The purpose of this study is to evaluate whether low-level Laser therapy is effective in ameliorating the thyroid function of patients with hypothyroidism caused by chronic autoimmune thyroiditis.
Chronic autoimmune thyroiditis (CAT) is the most common cause of hypothyroidism in iodine-replete areas. An autoimmune dysfunction causes humoral and cellular responses that lead progressively to thyroiditis. There is no effective therapy available that can change the natural history of CAT, which presents a high incidence of hypothyroidism and requires continuous treatment with levothyroxine (LT4). Laser light can be valuable since the local and systemic actions of low-level laser therapy (LLLT) have been shown to be effective in treating autoimmune diseases, such as rheumatoid arthritis and Sjogren's syndrome. There is also evidence suggesting that LLLT can facilitate regeneration of various tissues and, in animal thyroids, can lead to improvement in microcirculation and increases in serum triiodothyronine (T3) and thyroxine (T4) levels. Since the LLLT is a non-invasive, cost-effective and painless procedure, the objective of this randomized clinical trial was to evaluate the effectiveness of LLLT in patients with hypothyroidism caused by chronic autoimmune thyroiditis, based on patients' thyroid function, their concentration of thyroid autoantibodies, and the parameters of their ultrasonography study.
Study Type
INTERVENTIONAL
Allocation
RANDOMIZED
Purpose
TREATMENT
Masking
DOUBLE
Enrollment
43
A continuous wave (CW) diode laser device (830nm, infrared) with a beam area of 0.2827cm2 and using the punctual method, continuous emission mode, output power of de 50mW and fluence of 70J/cm2 (40 seconds at the point of application).
University of Sao Paulo General Hospital
São Paulo, São Paulo, Brazil
The main outcome measure was to gauge the effectiveness of applying LLLT in patients with hypothyroidism caused by CAT evaluated by a significant reduction of the levothyroxine (LT4) mean dose (µ/day) 9 months post-LT4 withdrawal.
All patients enrolled in the study were undergoing LT4 treatment. They received 10 applications of LLLT or placebo. Thirty days after intervention, LT4 was discontinued in all patients and, if required, reintroduced. T3, T4, free T4 and TSH levels (all laboratory personnel was blinded), were assessed pre-LLLT and then 1, 2, 3, 6 and 9 months post-LT4 withdrawal. The LT4 mean dose pre-LLLT and 9 months post-LT4 withdrawal was compared both in face of normal levels of T3, T4, free T4 and TSH to evaluate LLLT effectiveness.

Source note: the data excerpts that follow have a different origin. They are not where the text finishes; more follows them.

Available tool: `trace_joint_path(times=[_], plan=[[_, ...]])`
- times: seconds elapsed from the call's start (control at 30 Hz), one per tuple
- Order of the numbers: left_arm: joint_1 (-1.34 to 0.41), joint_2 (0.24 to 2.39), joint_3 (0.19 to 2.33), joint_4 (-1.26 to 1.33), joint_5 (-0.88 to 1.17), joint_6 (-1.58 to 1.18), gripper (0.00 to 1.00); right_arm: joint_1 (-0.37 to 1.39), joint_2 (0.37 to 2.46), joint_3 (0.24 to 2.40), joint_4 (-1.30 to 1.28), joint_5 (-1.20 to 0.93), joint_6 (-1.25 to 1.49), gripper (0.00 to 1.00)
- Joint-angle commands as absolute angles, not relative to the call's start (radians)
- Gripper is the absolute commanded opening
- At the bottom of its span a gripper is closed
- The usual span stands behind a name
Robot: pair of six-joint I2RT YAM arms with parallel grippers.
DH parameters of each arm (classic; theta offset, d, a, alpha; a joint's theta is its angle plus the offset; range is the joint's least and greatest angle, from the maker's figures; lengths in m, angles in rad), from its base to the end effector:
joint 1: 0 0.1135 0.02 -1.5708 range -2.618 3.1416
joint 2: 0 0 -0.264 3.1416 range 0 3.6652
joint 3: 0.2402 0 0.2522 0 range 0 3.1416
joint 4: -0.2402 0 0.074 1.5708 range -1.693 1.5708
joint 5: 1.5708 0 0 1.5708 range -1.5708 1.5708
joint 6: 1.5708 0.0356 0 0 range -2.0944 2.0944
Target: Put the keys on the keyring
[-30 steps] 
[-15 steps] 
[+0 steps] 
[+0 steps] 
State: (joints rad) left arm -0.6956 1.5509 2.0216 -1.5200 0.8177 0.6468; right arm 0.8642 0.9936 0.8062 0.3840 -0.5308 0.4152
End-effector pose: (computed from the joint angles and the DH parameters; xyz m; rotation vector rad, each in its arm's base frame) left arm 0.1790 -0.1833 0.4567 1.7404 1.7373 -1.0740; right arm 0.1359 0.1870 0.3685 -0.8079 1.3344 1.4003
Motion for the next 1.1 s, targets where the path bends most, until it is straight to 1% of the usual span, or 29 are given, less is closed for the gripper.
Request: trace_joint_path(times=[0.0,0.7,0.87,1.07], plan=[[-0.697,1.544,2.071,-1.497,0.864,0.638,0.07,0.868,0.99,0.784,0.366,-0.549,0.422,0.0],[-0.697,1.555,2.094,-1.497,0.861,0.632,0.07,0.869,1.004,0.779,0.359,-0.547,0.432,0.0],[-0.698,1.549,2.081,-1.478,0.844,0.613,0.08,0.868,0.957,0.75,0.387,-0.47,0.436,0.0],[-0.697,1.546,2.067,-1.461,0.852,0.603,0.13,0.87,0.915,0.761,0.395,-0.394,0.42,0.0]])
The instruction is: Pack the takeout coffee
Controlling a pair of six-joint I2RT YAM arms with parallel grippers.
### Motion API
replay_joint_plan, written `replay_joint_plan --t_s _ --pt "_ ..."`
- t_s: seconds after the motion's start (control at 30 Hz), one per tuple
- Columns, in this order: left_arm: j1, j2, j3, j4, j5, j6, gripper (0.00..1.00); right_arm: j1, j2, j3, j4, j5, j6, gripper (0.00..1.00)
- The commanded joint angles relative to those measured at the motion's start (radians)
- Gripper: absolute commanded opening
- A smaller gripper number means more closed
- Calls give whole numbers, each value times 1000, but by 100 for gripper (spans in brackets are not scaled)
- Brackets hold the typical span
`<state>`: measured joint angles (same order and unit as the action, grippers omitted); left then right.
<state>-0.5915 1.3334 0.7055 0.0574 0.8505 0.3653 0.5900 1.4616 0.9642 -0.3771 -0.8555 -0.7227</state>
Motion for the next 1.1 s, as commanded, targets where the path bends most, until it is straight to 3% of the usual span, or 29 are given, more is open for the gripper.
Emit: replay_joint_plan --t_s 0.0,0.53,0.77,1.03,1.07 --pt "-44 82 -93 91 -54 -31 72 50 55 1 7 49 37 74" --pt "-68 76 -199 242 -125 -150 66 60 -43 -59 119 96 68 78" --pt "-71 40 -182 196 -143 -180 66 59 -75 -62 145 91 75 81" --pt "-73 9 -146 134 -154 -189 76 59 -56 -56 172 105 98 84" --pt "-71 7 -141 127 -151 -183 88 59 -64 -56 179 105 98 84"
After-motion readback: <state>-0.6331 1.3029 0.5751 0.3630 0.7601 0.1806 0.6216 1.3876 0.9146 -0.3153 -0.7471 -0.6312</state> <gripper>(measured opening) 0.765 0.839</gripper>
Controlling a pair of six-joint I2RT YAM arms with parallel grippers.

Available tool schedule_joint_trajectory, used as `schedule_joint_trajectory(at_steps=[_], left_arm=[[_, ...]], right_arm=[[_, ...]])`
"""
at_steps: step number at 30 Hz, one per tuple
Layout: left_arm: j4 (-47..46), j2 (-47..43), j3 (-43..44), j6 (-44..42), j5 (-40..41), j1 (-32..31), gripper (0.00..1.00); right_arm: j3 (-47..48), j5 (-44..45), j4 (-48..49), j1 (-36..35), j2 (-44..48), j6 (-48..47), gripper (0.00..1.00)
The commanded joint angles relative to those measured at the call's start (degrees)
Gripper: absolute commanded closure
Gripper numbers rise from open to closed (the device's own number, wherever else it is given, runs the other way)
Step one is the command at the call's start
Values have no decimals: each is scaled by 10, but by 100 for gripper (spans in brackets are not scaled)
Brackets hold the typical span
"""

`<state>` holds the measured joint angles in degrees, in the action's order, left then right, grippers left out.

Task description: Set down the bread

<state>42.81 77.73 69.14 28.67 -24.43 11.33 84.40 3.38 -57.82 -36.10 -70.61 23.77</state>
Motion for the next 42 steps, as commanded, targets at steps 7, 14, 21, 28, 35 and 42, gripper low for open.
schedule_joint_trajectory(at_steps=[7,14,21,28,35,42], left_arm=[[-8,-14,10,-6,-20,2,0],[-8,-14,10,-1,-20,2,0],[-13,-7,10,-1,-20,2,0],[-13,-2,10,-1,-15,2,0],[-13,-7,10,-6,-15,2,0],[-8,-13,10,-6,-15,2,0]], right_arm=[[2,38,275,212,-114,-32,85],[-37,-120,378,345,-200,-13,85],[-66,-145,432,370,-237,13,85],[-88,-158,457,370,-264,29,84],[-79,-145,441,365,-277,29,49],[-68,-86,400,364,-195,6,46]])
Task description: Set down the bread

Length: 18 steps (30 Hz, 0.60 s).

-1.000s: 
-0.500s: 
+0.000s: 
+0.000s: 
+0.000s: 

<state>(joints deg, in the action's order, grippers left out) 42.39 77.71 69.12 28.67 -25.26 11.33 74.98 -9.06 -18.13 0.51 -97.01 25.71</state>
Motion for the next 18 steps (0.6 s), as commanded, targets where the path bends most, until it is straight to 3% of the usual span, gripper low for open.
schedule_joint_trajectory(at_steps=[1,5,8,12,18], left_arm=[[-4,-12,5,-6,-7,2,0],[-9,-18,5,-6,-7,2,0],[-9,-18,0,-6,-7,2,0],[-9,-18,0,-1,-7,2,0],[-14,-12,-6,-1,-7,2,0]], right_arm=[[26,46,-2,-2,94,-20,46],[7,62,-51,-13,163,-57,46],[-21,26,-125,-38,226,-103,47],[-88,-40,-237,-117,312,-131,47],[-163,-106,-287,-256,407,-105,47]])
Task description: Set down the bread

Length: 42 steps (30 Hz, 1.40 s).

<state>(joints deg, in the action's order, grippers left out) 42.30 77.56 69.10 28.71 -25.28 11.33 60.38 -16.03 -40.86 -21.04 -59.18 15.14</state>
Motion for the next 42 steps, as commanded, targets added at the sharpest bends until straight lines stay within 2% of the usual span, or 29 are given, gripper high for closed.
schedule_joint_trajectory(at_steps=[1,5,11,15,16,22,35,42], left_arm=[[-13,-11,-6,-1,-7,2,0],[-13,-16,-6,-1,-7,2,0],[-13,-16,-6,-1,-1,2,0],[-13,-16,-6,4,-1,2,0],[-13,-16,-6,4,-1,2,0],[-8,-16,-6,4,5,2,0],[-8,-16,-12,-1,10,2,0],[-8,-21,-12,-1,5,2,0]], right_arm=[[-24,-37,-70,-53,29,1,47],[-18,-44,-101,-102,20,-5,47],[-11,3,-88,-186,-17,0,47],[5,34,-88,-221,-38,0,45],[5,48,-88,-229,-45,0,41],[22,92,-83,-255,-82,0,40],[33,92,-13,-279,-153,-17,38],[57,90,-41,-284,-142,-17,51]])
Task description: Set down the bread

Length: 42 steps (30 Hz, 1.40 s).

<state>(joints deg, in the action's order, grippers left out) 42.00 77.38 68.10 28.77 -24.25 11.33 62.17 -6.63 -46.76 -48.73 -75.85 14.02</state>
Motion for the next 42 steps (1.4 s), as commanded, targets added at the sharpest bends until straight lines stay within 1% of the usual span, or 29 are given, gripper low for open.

Time frame: LT4 dose, concentrations of T3, T4, free T4 and TSH were evaluated and compared before intervention and 9 months post-LT4 withdrawal.
Evaluate the LLLT efficacy in reducing thyroid autoantibodies concentrations.
Thyroid peroxidase (TPOAb) and thyroglobulin (TgAb) autoantibodies were both determined prior to LLLT and in the 1st, 2nd, 3rd, 6th and 9th months after LT4 withdrawal. All laboratory personnel was blinded to treatment assignment throughout the study.
Time frame: Thyroid autoantibodies were determined and compared pre-intervention and 9 months post-LT4 withdrawal.
Evaluate the LLLT efficacy by quantitative and qualitative ultrasonography parameters.
B-mode sonography (volume, texture and echogenicity using computerized histogram) as well as power Doppler (vascularization) and pulsed Doppler (maximal systolic peak velocity and resistance index for the thyroid arteries) were performed and compared pre- and 30 days post-intervention by only one experienced and blind investigator, during the use of the same doses of LT4.
Time frame: The ultrasonography parameters observed pre-LLLT were compared with those observed 30 days post-LLLT.